#### [Task requirements]
Nothing in the data may be changed; retype all of it.

#### [Information shown]
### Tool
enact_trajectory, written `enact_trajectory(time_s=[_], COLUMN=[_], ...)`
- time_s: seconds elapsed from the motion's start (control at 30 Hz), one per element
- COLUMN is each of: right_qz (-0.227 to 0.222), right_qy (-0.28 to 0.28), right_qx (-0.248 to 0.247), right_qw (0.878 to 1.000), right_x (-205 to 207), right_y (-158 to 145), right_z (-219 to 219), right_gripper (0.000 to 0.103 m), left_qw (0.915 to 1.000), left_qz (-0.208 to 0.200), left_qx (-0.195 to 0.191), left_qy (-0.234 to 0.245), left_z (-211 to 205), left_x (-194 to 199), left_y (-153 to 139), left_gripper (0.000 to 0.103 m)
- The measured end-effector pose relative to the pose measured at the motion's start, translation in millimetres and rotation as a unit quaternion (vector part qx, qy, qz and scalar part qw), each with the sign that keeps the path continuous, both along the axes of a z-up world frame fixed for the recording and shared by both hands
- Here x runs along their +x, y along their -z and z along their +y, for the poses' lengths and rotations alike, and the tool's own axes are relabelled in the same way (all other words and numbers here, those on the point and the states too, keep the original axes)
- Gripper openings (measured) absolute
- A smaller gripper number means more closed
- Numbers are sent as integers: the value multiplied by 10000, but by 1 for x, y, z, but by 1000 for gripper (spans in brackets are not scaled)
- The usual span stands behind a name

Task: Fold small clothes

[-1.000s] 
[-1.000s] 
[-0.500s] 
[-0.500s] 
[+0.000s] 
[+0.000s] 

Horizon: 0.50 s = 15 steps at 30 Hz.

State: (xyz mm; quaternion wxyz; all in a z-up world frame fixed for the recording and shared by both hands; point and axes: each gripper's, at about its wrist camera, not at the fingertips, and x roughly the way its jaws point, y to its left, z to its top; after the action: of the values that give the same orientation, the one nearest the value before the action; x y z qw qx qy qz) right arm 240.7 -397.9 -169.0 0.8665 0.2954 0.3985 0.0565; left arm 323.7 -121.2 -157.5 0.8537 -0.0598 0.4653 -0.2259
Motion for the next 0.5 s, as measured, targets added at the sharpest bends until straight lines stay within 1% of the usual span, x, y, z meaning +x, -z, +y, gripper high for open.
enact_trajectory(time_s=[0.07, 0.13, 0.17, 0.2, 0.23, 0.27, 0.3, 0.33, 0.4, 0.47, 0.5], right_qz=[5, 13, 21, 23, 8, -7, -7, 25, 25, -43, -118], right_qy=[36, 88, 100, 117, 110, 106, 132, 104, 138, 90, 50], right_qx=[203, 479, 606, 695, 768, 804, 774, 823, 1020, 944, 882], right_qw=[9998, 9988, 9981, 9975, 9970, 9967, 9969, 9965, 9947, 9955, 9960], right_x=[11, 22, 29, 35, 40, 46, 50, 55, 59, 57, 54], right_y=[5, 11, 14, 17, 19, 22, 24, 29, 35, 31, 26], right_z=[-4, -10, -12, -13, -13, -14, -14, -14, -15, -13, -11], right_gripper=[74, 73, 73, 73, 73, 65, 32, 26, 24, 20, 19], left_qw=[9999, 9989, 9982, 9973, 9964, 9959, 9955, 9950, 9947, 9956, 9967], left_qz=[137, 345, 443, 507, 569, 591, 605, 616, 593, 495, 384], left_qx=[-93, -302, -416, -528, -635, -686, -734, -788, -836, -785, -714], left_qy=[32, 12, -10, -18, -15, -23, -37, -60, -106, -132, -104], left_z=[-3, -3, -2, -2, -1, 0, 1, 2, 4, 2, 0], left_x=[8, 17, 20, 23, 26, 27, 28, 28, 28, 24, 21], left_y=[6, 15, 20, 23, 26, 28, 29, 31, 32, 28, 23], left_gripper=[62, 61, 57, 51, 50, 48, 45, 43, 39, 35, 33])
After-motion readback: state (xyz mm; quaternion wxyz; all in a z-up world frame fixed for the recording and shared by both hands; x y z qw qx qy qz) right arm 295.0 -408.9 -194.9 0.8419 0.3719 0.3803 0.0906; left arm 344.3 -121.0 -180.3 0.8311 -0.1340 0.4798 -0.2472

#### [Your solution]
### Tool
enact_trajectory, written `enact_trajectory(time_s=[_], COLUMN=[_], ...)`
- time_s: seconds elapsed from the motion's start (control at 30 Hz), one per element
- COLUMN is each of: right_qz (-0.227 to 0.222), right_qy (-0.28 to 0.28), right_qx (-0.248 to 0.247), right_qw (0.878 to 1.000), right_x (-205 to 207), right_y (-158 to 145), right_z (-219 to 219), right_gripper (0.000 to 0.103 m), left_qw (0.915 to 1.000), left_qz (-0.208 to 0.200), left_qx (-0.195 to 0.191), left_qy (-0.234 to 0.245), left_z (-211 to 205), left_x (-194 to 199), left_y (-153 to 139), left_gripper (0.000 to 0.103 m)
- The measured end-effector pose relative to the pose measured at the motion's start, translation in millimetres and rotation as a unit quaternion (vector part qx, qy, qz and scalar part qw), each with the sign that keeps the path continuous, both along the axes of a z-up world frame fixed for the recording and shared by both hands
- Here x runs along their +x, y along their -z and z along their +y, for the poses' lengths and rotations alike, and the tool's own axes are relabelled in the same way (all other words and numbers here, those on the point and the states too, keep the original axes)
- Gripper openings (measured) absolute
- A smaller gripper number means more closed
- Numbers are sent as integers: the value multiplied by 10000, but by 1 for x, y, z, but by 1000 for gripper (spans in brackets are not scaled)
- The usual span stands behind a name

Task: Fold small clothes

[-1.000s] 
[-1.000s] 
[-0.500s] 
[-0.500s] 
[+0.000s] 
[+0.000s] 

Horizon: 0.50 s = 15 steps at 30 Hz.

State: (xyz mm; quaternion wxyz; all in a z-up world frame fixed for the recording and shared by both hands; point and axes: each gripper's, at about its wrist camera, not at the fingertips, and x roughly the way its jaws point, y to its left, z to its top; after the action: of the values that give the same orientation, the one nearest the value before the action; x y z qw qx qy qz) right arm 240.7 -397.9 -169.0 0.8665 0.2954 0.3985 0.0565; left arm 323.7 -121.2 -157.5 0.8537 -0.0598 0.4653 -0.2259
Motion for the next 0.5 s, as measured, targets added at the sharpest bends until straight lines stay within 1% of the usual span, x, y, z meaning +x, -z, +y, gripper high for open.
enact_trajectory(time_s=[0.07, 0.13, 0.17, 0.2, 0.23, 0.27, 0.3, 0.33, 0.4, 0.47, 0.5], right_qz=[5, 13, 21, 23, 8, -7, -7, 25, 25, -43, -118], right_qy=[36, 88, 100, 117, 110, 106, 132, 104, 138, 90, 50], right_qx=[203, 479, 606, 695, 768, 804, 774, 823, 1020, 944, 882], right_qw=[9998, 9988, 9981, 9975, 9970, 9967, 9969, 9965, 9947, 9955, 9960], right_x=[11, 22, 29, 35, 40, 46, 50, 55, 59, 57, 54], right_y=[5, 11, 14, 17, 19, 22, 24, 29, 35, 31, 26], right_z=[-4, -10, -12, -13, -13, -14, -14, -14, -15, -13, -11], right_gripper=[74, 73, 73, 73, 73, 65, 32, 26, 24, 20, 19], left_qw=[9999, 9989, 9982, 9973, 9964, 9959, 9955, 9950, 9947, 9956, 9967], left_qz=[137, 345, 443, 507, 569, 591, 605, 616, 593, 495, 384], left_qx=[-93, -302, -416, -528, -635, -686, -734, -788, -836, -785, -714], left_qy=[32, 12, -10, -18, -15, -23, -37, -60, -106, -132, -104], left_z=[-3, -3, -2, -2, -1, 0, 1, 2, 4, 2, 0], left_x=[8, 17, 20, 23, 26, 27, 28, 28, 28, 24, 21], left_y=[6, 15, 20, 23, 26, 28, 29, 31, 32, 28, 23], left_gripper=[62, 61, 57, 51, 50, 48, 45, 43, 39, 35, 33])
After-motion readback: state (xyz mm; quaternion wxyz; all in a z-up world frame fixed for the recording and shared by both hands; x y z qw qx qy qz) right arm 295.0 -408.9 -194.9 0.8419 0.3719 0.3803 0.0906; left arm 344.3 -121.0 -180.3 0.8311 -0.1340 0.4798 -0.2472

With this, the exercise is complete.